This Arab-American scholar sounded as if he came
out of an Iranian propaganda session, a Bin-Laden retreat, or a Palestinian
Friday mosque sermon when he stated that "Bush is a Religious fundamentalist
like former colonialists in Muslim countries;" or that "Bush Makes continued
American aid in the world contingent upon permitting missionary activity;" or
that "20% of U.S. soldiers in Iraq suffer from mental conditions;" and
concluding that "I have the authority and promises from the American
administration that what I say is taken into account, and that it is of
interest. I do not waste my time. I told them this and I added: 'Either the
promises you are giving me will be realistic, or everything is a lie, and I'll
quit and go back to my academic post."
Clearly, if the professor is correct the
administration has a problem. But it is far more likely that he is not
speaking on behalf of the administration (whose appointment he was
hypocritical of accepting in the first place) and in that case the
administration has more than sufficient grounds to be concerned about his
rhetoric. After all, it is hard to believe that an appointment to the
Commission on International Religious Freedom carries with it a mandate to
defame the president, the American soldiers, and the American people. Yet the
professor clearly takes that liberty. It is also hard to believe that any
presidential appointee would speak like this with impunity. Paul Bremer would
have been on the next flight home had he done that and others who were far
less critical were dismissed (as is the case with a general - Bremer's
predecessor - who said there were not enough troops in Iraq). The professor
should be shown the way back to his campus office and be thankful that
expressing opinions in this country is not treated the same way as in the
countries he so adores.
The same genius-on-duty-columnist the know-it-all
expert on everything complained last week that a speech by Collin Powell had
to be canceled in London due to security reasons. He then lambasts security
experts for over-controlling our lives, sounding as if he would even oppose
traffic cops for doing their jobs or doctors for advising him on health and
what about lawyers who counsel? ("The
Way We Were," Thomas L. Friedman, The New York Times, November 23, 2003).
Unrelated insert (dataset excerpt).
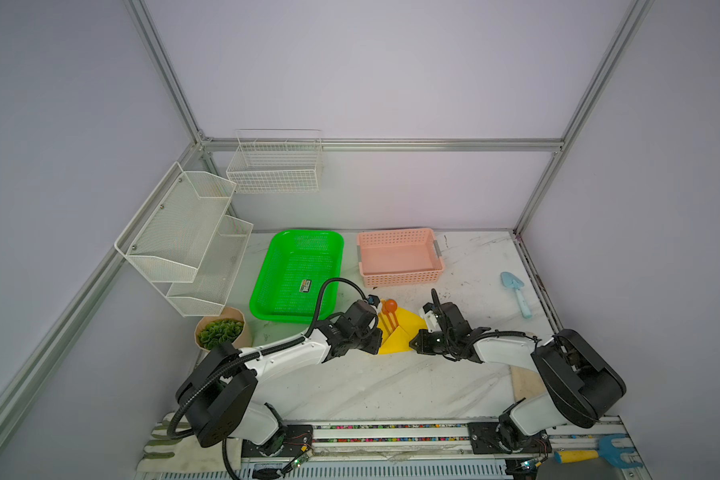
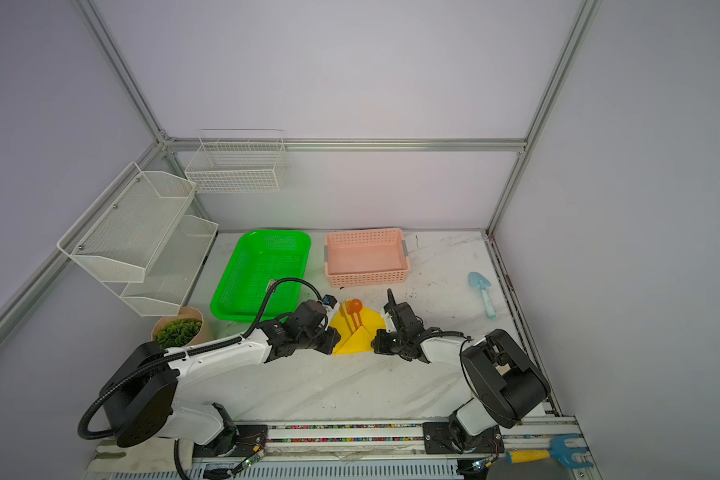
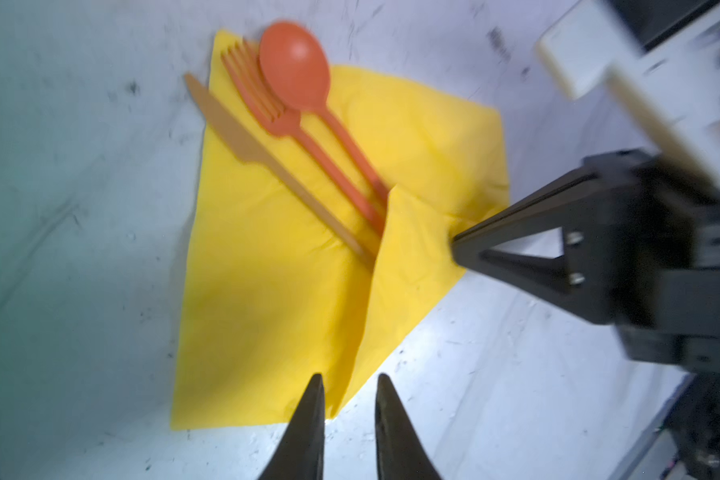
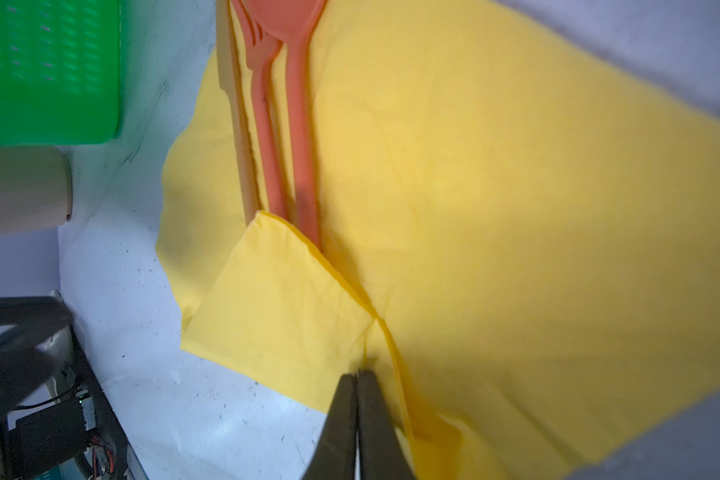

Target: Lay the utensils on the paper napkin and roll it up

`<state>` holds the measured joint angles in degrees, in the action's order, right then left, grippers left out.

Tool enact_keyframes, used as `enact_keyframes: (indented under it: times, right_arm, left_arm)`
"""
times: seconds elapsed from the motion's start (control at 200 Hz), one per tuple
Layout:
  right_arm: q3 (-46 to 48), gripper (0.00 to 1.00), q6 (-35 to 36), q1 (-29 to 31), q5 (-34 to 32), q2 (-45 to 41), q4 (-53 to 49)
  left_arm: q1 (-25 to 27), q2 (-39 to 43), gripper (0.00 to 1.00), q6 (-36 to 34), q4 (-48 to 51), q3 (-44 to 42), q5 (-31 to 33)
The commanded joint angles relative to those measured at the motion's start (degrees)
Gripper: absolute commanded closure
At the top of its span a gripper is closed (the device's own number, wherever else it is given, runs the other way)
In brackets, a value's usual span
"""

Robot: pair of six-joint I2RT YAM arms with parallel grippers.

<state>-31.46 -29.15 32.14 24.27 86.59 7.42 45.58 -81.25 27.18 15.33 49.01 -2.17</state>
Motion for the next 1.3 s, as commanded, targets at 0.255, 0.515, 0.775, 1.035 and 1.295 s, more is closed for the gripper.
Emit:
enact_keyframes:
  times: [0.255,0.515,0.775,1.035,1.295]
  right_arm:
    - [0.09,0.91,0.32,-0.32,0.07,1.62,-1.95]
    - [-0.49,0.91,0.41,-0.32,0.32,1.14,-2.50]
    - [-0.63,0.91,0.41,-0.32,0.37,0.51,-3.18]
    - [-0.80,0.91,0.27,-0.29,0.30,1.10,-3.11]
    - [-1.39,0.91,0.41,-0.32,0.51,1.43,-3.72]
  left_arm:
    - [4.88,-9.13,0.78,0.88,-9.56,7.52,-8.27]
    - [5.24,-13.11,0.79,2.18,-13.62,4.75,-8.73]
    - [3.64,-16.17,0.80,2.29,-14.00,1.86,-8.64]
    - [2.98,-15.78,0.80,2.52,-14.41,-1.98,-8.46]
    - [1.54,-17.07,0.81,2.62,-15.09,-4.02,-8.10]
The alternative would have been to risk an attack and losing the Secretary of
State which would have then given Friedman another chance to lambast someone
for not knowing what they are doing.
While planned well prior to the intended speech by Powell, President Bush has
given Friedman the right answer and went not to "dangerous London" but to
Baghdad itself to be with the troops on Thanksgiving ("Bush
Makes Surprise Visit to Troops in Baghdad," FoxNews, November 27,
2003). Perhaps Friedman should have read the speech President Bush gave at
Whitehall or the interview he gave while in London to an Arab newspaper ("Interview
of the President by Al-Sharq Al-Awsat." The American Embassy, London,
England, November 19, 2003).
While fingers and amassing evidence point to Al-Qaida as the culprit in the
recent Turkey bombing there is an agreement among commentators that it was not
only the Jews and the Brits who were targeted but Turkey itself. Not
necessarily a daring or original proposition. But add to that the likelihood
of jumping on the band wagon so that the perpetrators might have been actually
the Kurdish PKK ("Tragedy--and
History: Who is murdering Jews and Englishmen in Turkey?" Norman Stone,
The Wall Street Journal, November 24, 2003).
Whoever the perpetrators were, now that element of modern day terrorism has
hit Turkish soil there is an agreement that Turkey will deal with terrorism
far more seriously than the Europeans and that the Turks are determined to
fight and eradicate terrorism. The argument goes even as far as suggesting
that the perpetrators (in this case they are perceived to be Al-Qaida) made a
serious mistake by choosing Turkey as their playing ground because with Turkey
they have found their match ("Al
Qaeda's mistake," Claude Salhani, The Washington Times, November 23,
2003). But that is also the case with the U.S. and Israel. While the
terrorists are likely to be defeated (there is simply no other choice and it
beats the alternative of losing to them), their very success lies in the
attention and resources they draw, the cost of fighting them and the changes
they force on modern civilization.
Terror-international apparently has strong
breeding grounds as well as sympathizers in Pakistan including in top
government and military positions ("Pakistan:
Over the Cuckoo's Nest," Arnaud de Borchgrave, UPI Editor at Large, Nov.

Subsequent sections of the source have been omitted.